Photodissociation Mass Spectrometry of Biological Molecules

Jennifer S. Brodbelt, Department of Chemistry and Biochemistry
The University of Texas at Austin

Abstract:

As our understanding of genomics, proteomics, and glycomics continues to evolve, the ability to address increasingly difficult biological questions depends on the identification of biological molecules in complex mixtures with high sensitivity and minimal sample consumption. In this context, the tremendous growth in the application of tandem mass spectrometry for detection, quantification and characterization of biological molecules has spurred the exploration of new ion activation/dissociation methods for structural characterization of biological molecules. Although collisionally activated dissociation remains the gold standard, it has several shortcomings (e.g. insufficient energy deposition, limited applicability for pinpointing post-translational modifications in peptides, etc.) that have stimulated the search for other activation methods, such as electron capture dissociation and photodissociation.
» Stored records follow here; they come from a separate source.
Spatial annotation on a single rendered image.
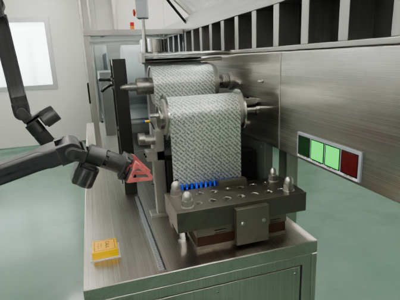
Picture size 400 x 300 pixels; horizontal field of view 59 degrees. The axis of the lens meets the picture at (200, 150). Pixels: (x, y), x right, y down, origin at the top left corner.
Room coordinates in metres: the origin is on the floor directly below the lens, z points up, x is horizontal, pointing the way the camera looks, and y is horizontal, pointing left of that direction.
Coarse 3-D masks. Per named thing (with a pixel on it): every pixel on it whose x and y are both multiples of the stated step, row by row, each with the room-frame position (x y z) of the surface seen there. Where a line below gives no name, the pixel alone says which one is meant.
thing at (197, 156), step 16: (176, 144) 1.07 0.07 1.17; (192, 144) 1.08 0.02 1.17; (208, 144) 1.10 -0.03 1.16; (224, 144) 1.12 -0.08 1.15; (240, 144) 1.13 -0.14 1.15; (176, 160) 1.07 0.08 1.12; (192, 160) 1.08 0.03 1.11; (208, 160) 1.10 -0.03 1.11; (224, 160) 1.12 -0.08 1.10; (240, 160) 1.13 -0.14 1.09; (176, 176) 1.07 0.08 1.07; (192, 176) 1.08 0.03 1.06; (208, 176) 1.10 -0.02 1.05; (224, 176) 1.12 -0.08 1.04
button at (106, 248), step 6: (102, 240) 0.93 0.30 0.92; (108, 240) 0.93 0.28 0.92; (114, 240) 0.93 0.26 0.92; (96, 246) 0.90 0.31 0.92; (102, 246) 0.90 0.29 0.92; (108, 246) 0.89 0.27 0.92; (114, 246) 0.89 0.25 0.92; (96, 252) 0.87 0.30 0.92; (102, 252) 0.87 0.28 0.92; (108, 252) 0.87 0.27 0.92; (114, 252) 0.88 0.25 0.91; (96, 258) 0.86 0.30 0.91
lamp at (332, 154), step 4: (328, 148) 0.83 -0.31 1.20; (332, 148) 0.81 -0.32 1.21; (328, 152) 0.83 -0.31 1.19; (332, 152) 0.81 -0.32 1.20; (336, 152) 0.80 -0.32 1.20; (328, 156) 0.83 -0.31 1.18; (332, 156) 0.81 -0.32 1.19; (336, 156) 0.80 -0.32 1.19; (328, 160) 0.83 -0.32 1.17; (332, 160) 0.81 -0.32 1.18; (336, 160) 0.80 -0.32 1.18; (328, 164) 0.83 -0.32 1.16; (332, 164) 0.81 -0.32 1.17; (336, 164) 0.80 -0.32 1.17; (336, 168) 0.80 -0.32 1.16
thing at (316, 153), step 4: (312, 140) 0.89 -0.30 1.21; (312, 144) 0.89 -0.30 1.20; (316, 144) 0.87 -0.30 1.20; (320, 144) 0.86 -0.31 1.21; (312, 148) 0.89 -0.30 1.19; (316, 148) 0.87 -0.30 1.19; (320, 148) 0.86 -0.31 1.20; (312, 152) 0.89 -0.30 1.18; (316, 152) 0.87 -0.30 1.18; (320, 152) 0.86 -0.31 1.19; (312, 156) 0.89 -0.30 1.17; (316, 156) 0.87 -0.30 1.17; (320, 156) 0.86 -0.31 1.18; (316, 160) 0.87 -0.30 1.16; (320, 160) 0.86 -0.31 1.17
Photoactivation entails using a laser to irradiate gas-phase ions with photons, thus increasing their internal energy and promoting diagnostic cleavages that allow identification of biological molecules whose sequences and structures are unknown. The ability to vary energy deposition based on variation of irradiation time or photon flux makes PD a "tunable" activation method. This presentation will describe the use of both infrared and UV lasers for mass spectrometric characterization of biological molecules, along with novel chemical derivatization methods to add chemical selectivity or enhance absorptivities of molecules.